(PROVIDED MATERIAL)
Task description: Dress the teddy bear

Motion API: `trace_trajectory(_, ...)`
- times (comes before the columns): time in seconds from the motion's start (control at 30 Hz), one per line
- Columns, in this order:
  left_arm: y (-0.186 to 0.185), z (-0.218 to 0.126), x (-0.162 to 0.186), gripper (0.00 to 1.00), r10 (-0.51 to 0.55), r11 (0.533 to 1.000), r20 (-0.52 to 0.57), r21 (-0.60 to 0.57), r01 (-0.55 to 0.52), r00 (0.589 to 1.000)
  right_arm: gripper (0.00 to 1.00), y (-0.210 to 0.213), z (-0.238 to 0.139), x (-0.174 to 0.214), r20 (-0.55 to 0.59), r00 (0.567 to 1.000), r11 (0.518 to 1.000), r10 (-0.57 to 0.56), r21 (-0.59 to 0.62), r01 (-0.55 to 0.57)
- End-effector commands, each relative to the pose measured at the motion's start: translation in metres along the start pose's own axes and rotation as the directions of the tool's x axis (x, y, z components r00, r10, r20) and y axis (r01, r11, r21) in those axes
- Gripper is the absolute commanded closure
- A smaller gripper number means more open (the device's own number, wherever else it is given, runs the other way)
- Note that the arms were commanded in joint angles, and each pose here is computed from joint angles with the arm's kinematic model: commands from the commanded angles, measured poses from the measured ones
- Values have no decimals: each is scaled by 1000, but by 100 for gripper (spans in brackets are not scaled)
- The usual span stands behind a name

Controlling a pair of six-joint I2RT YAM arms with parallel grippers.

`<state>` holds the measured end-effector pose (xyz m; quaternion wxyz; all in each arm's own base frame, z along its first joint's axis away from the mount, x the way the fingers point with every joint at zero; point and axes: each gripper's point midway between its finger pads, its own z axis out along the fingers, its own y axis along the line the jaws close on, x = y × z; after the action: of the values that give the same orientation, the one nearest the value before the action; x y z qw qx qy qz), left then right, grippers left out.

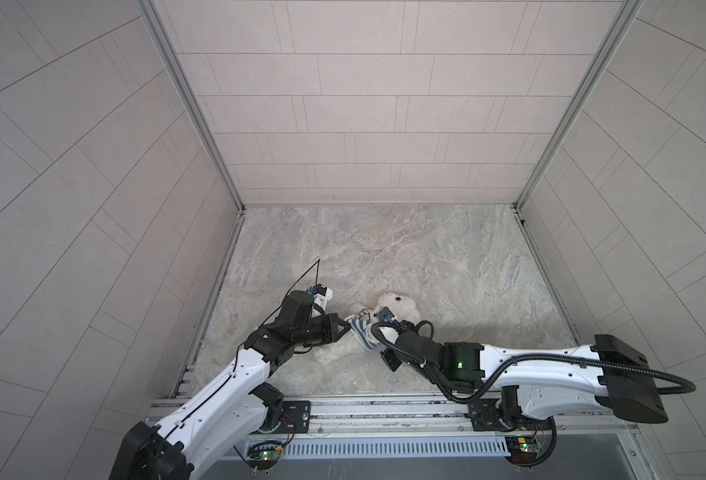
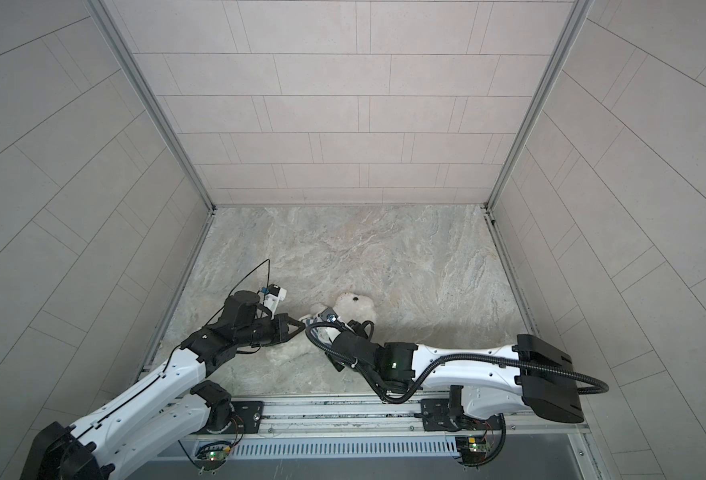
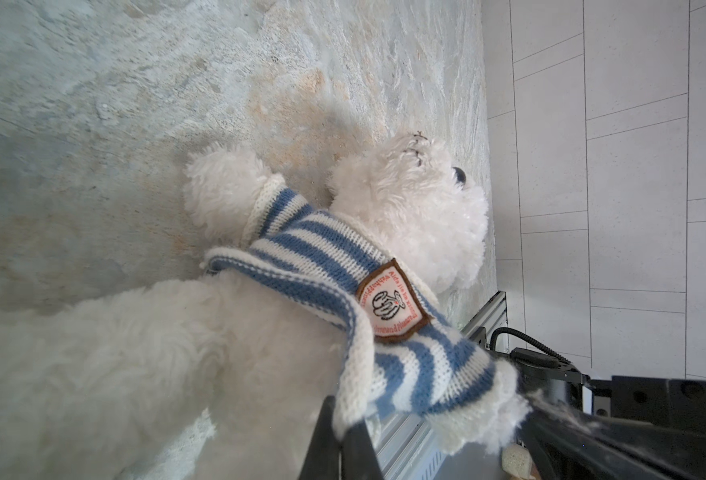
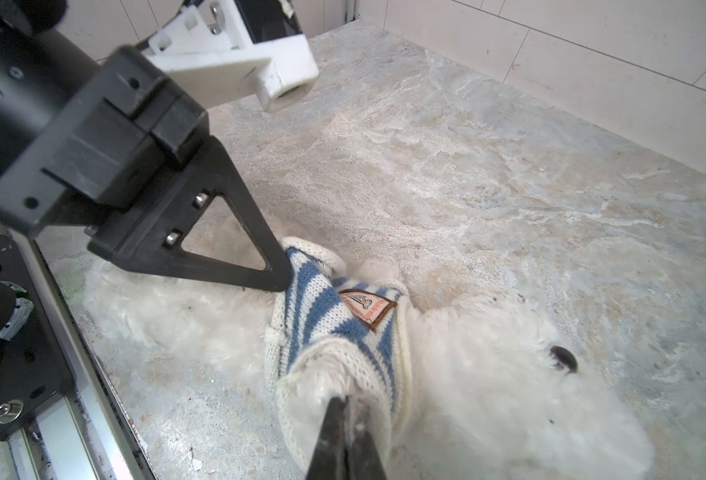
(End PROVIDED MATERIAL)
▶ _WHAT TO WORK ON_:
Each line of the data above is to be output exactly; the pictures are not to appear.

▶ _RESPONSE AREA_:
Task description: Dress the teddy bear

Motion API: `trace_trajectory(_, ...)`
- times (comes before the columns): time in seconds from the motion's start (control at 30 Hz), one per line
- Columns, in this order:
  left_arm: y (-0.186 to 0.185), z (-0.218 to 0.126), x (-0.162 to 0.186), gripper (0.00 to 1.00), r10 (-0.51 to 0.55), r11 (0.533 to 1.000), r20 (-0.52 to 0.57), r21 (-0.60 to 0.57), r01 (-0.55 to 0.52), r00 (0.589 to 1.000)
  right_arm: gripper (0.00 to 1.00), y (-0.210 to 0.213), z (-0.238 to 0.139), x (-0.174 to 0.214), r20 (-0.55 to 0.59), r00 (0.567 to 1.000), r11 (0.518 to 1.000), r10 (-0.57 to 0.56), r21 (-0.59 to 0.62), r01 (-0.55 to 0.57)
- End-effector commands, each relative to the pose measured at the motion's start: translation in metres along the start pose's own axes and rotation as the directions of the tool's x axis (x, y, z components r00, r10, r20) and y axis (r01, r11, r21) in those axes
- Gripper is the absolute commanded closure
- A smaller gripper number means more open (the device's own number, wherever else it is given, runs the other way)
- Note that the arms were commanded in joint angles, and each pose here is computed from joint angles with the arm's kinematic model: commands from the commanded angles, measured poses from the measured ones
- Values have no decimals: each is scaled by 1000, but by 100 for gripper (spans in brackets are not scaled)
- The usual span stands behind a name

Controlling a pair of six-joint I2RT YAM arms with parallel grippers.

`<state>` holds the measured end-effector pose (xyz m; quaternion wxyz; all in each arm's own base frame, z along its first joint's axis away from the mount, x the way the fingers point with every joint at zero; point and axes: each gripper's point midway between its finger pads, its own z axis out along the fingers, its own y axis along the line the jaws close on, x = y × z; after the action: of the values that give the same orientation, the one nearest the value before the action; x y z qw qx qy qz), left then right, grippers left out.

Nothing more is needed for this answer.